Hello Sean
In general, it’s considered best practice to inject a static route on the router closest to the destination network. This is mainly because it reduces the chance of routing loops and ensures the most efficient path to the destination network. In the topology in the lesson, this would be R2, because that’s the closest router to the destination (the Internet) that you as an enterprise have control over.
First of all, you would issue the redistribute static
command not the redistribute connected
command as you suggest. The latter only redistributes directly connected networks, while the former redistributes static routes. Since the default route in this case is a static route, you must use the former command.
Having said that, if you issue the default route on R1, that would work. However, the problem here is that you are introducing recursive routing. This requires more CPU cycles to determine the exit interface, and this would be the case on all other routers in the topology as well, if there were more than just two. So although this would work, it is not ideal. Search for “recursive routing” in the lesson on IP routing to find out more about this phenomenon.

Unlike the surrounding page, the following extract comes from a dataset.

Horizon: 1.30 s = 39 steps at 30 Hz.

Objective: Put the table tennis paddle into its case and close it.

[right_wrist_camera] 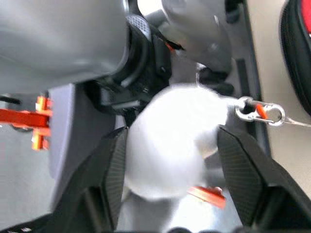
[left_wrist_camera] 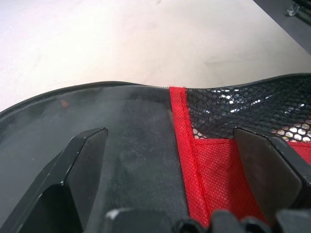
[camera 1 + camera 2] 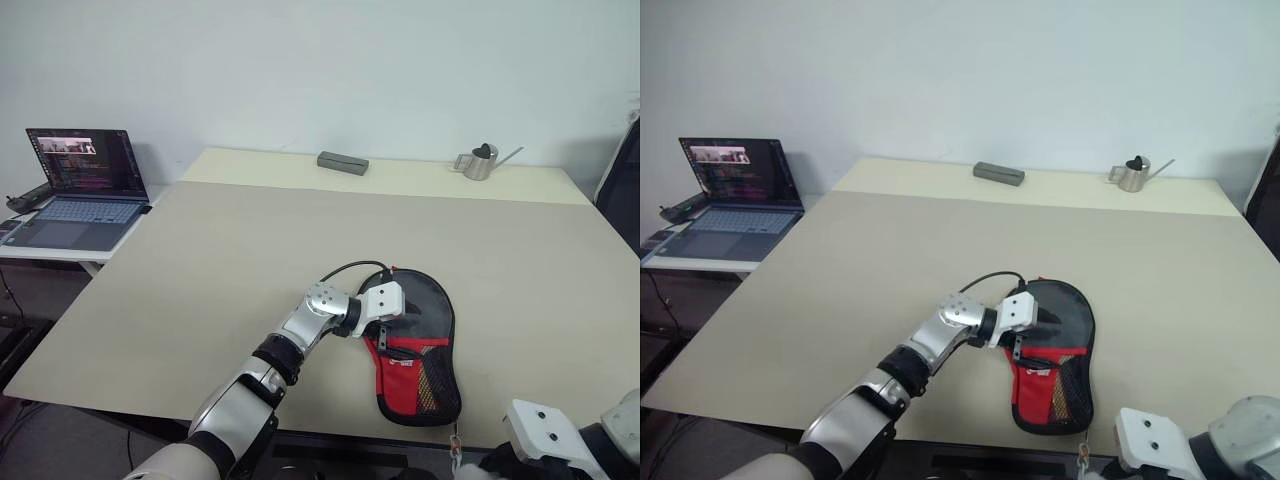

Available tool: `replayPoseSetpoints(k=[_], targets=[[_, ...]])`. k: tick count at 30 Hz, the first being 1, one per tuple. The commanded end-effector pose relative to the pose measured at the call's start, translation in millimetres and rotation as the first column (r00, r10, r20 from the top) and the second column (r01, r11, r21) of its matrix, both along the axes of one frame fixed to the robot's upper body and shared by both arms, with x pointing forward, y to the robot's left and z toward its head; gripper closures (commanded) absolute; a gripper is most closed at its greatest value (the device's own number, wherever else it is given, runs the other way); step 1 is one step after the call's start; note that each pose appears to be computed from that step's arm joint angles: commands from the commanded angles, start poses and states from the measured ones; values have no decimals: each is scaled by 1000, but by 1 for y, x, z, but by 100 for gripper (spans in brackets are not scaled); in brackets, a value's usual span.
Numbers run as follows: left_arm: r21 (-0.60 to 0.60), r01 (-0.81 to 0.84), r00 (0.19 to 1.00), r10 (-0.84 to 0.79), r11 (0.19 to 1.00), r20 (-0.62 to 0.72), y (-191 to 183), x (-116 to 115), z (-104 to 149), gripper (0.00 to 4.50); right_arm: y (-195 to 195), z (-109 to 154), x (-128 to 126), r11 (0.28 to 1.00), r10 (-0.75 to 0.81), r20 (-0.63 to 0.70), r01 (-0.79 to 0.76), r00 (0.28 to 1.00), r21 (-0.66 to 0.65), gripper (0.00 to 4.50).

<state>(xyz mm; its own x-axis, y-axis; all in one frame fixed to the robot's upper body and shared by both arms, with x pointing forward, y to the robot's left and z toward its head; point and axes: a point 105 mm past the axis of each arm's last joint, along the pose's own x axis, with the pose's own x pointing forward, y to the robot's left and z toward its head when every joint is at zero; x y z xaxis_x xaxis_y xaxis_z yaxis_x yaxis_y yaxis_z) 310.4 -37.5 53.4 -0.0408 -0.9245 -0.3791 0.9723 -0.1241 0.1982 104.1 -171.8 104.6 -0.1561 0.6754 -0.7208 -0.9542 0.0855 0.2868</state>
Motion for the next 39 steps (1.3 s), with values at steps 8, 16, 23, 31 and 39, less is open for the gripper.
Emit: replayPoseSetpoints(k=[8,16,23,31,39], targets=[[201,-11,996,28,980,-80,18,-12,-54,0,11,57,29,972,-75,74,56,994,228,168],[5,-20,994,21,1000,-103,14,-9,-14,0,-6,61,126,904,-372,243,291,896,313,168],[-122,-75,994,64,990,-93,19,-1,28,0,-7,49,169,870,-433,335,290,837,399,168],[-259,-236,972,230,936,-56,60,12,92,0,-13,43,204,821,-502,360,303,786,483,168],[-247,-520,850,524,818,-57,164,6,112,0,-34,47,241,794,-552,383,328,740,511,168]])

It doesn’t matter as far as EIGRP sharing the information is concerned. No matter where you inject the route, a stable EIGRP topology will correctly route the traffic. It does matter however as far as recursive routing goes, as mentioned, as well as in the case of a failure, which was your next question:
If the router that died was the only one advertising the default route, then the route will be removed from the routing table of the other routers and they will not be able to reach the network unless there is another route to it in their routing tables. This is another reason why we want to inject default routes as close to the destination as possible. Take a look at the diagram again:
If you inject the default route at R1 as you suggest, R2 will learn of the default route from R1. If R1 fails, R2 loses its default route. This means that it can no longer send traffic to the Internet, even though its connection is still up! So here you have two points of failure. If R1 fails, the whole network’s default route fails. If R2 fails, you have no physical route to the destination.
By placing the static default route on R2, and injecting it into EIGRP on R2, you have only ONE single point of failure rather than TWO. Does that make sense?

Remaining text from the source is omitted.